* Exercise instructions
Give the data again in full, without pictures.

───── Dataset section

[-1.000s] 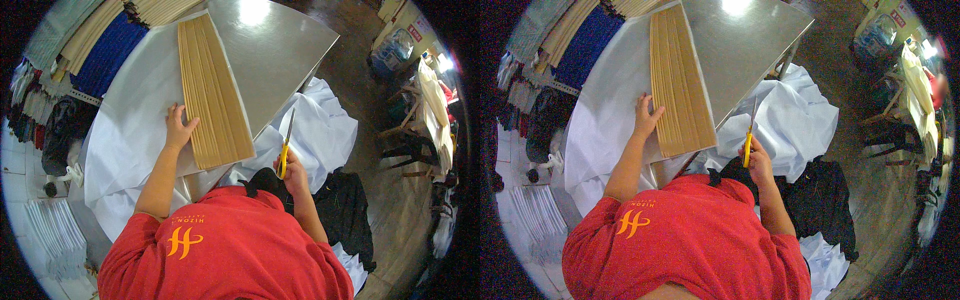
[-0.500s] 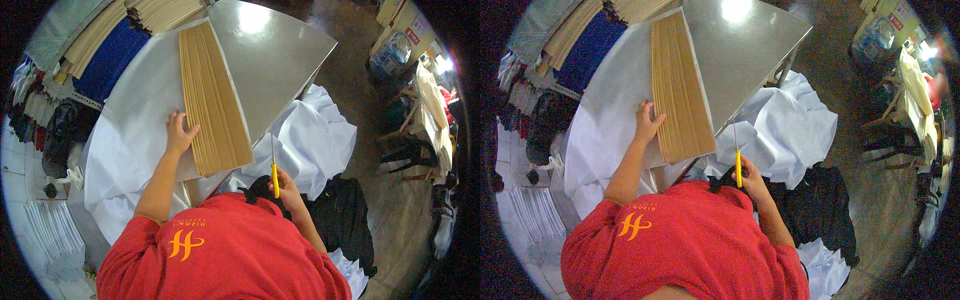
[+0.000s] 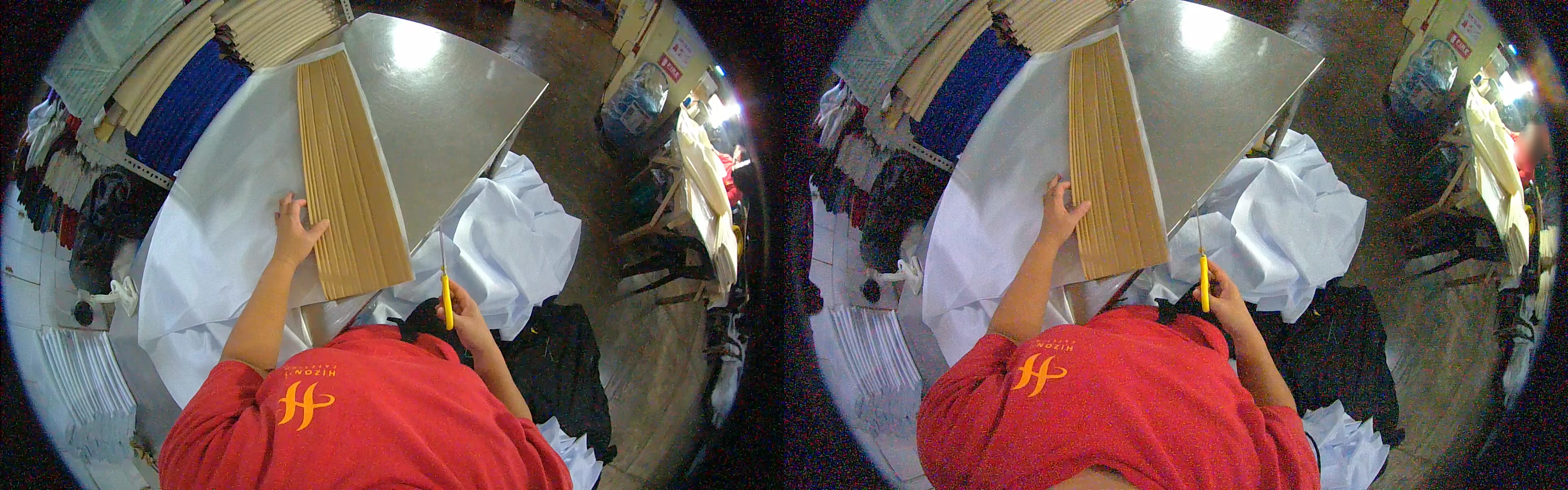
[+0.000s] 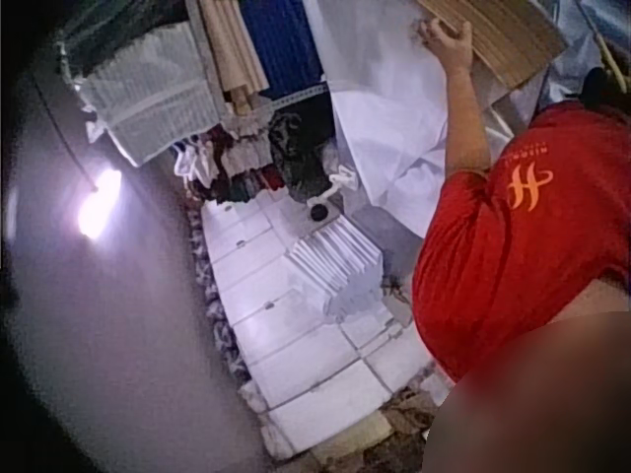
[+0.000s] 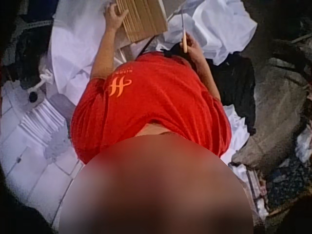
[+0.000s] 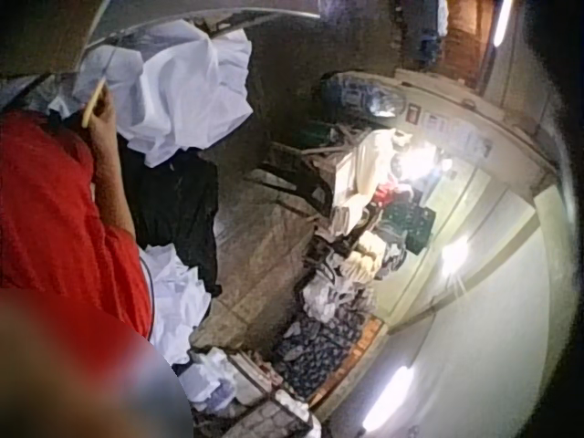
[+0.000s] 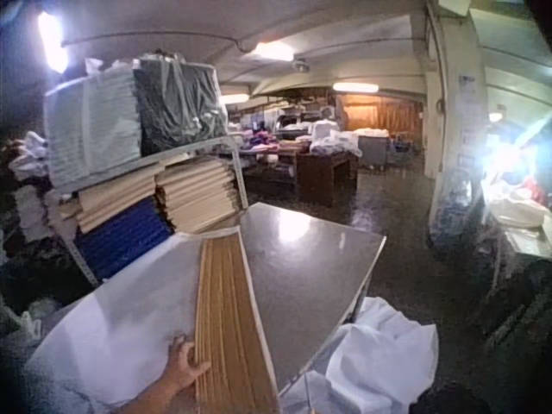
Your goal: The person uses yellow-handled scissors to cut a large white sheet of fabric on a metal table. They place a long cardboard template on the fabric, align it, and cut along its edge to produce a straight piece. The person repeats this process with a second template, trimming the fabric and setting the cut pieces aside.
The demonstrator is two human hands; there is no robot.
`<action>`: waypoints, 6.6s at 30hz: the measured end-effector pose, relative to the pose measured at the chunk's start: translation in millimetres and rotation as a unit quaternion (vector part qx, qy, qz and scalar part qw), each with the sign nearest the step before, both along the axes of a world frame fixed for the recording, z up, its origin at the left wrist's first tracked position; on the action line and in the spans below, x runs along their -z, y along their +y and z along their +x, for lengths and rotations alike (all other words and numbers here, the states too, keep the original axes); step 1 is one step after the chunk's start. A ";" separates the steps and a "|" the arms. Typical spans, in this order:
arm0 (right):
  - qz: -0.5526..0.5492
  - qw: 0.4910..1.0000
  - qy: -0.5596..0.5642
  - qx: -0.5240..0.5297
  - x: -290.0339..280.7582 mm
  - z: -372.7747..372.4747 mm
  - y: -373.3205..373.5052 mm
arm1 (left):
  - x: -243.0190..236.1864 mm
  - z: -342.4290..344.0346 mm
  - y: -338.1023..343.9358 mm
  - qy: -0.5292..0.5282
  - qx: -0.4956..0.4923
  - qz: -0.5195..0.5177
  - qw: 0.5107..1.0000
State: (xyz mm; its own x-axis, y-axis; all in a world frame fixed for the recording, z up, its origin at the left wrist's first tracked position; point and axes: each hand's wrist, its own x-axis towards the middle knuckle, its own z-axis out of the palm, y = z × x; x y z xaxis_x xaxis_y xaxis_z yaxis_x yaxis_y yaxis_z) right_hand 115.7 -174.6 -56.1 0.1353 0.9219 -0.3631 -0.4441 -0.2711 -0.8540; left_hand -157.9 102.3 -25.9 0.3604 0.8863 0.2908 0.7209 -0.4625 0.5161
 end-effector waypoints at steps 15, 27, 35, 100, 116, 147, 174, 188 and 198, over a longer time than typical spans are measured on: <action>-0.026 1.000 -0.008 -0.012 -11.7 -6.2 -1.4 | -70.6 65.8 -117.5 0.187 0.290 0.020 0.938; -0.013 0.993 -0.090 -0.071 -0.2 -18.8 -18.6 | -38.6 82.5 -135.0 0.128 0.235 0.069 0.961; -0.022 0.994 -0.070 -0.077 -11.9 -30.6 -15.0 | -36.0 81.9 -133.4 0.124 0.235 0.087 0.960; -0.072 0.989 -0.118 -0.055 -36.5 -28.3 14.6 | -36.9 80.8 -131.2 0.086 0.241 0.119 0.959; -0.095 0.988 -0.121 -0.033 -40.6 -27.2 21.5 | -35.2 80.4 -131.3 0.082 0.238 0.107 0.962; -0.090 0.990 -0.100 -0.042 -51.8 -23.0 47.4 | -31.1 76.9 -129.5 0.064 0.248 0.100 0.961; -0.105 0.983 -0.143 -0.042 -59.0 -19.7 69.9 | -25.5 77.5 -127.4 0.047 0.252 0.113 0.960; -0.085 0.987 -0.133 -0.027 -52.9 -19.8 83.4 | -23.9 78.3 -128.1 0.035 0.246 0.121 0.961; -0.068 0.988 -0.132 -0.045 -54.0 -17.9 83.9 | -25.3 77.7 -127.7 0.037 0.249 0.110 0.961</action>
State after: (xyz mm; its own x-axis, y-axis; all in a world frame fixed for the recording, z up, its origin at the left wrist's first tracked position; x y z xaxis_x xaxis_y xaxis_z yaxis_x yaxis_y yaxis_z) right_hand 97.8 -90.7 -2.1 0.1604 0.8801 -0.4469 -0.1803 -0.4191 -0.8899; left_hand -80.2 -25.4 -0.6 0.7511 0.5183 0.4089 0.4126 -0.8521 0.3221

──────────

* Response box
[-1.000s] 
[-0.500s] 
[+0.000s] 
[+0.000s] 
[+0.000s] 
[+0.000s] 
[+0.000s] 
Your goal: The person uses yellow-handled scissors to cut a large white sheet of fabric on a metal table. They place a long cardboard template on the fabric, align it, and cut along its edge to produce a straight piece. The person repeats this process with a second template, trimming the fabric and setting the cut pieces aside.
The demonstrator is two human hands; there is no robot.
`<action>`: waypoints, 6.6s at 30hz: the measured end-effector pose, relative to the pose measured at the chunk's start: translation in millimetres and rotation as a unit quaternion (vector part qx, qy, qz and scalar part qw), each with the sign nearest the step before, both along the axes of a world frame fixed for the recording, z up, its origin at the left wrist's first tracked position; on the action line and in the spans below, x runs along their -z, y along their +y and z along their +x, for lengths and rotations alike (all other words and numbers here, the states too, keep the original axes); step 1 is one step after the chunk's start. A ";" separates the steps and a "|" the arms. Typical spans, in this order:
arm0 (right):
  - qz: -0.5526..0.5492
  - qw: 0.4910..1.0000
  - qy: -0.5596..0.5642
  - qx: -0.5240..0.5297
  - x: -290.0339..280.7582 mm
  - z: -372.7747..372.4747 mm
  - y: -373.3205..373.5052 mm
arm1 (left):
  - x: -243.0190..236.1864 mm
  - z: -342.4290..344.0346 mm
  - y: -338.1023..343.9358 mm
  - qy: -0.5292..0.5282
  - qx: -0.4956..0.4923
  - qz: -0.5195..0.5177
  - qw: 0.5107..1.0000
State: (xyz mm; its own x-axis, y-axis; all in a world frame fixed for the recording, z up, its origin at the left wrist's first tracked position; point and axes: each hand's wrist, its own x-axis towards the middle knuckle, its own z-axis out of the palm, y = z × x; x y z xaxis_x xaxis_y xaxis_z yaxis_x yaxis_y yaxis_z) right_hand 115.7 -174.6 -56.1 0.1353 0.9219 -0.3631 -0.4441 -0.2711 -0.8540; left_hand -157.9 102.3 -25.9 0.3604 0.8863 0.2908 0.7209 -0.4625 0.5161
 end-effector waypoints at steps 15, 27, 35, 100, 116, 147, 174, 188 and 198, over a longer time than typical spans are measured on: <action>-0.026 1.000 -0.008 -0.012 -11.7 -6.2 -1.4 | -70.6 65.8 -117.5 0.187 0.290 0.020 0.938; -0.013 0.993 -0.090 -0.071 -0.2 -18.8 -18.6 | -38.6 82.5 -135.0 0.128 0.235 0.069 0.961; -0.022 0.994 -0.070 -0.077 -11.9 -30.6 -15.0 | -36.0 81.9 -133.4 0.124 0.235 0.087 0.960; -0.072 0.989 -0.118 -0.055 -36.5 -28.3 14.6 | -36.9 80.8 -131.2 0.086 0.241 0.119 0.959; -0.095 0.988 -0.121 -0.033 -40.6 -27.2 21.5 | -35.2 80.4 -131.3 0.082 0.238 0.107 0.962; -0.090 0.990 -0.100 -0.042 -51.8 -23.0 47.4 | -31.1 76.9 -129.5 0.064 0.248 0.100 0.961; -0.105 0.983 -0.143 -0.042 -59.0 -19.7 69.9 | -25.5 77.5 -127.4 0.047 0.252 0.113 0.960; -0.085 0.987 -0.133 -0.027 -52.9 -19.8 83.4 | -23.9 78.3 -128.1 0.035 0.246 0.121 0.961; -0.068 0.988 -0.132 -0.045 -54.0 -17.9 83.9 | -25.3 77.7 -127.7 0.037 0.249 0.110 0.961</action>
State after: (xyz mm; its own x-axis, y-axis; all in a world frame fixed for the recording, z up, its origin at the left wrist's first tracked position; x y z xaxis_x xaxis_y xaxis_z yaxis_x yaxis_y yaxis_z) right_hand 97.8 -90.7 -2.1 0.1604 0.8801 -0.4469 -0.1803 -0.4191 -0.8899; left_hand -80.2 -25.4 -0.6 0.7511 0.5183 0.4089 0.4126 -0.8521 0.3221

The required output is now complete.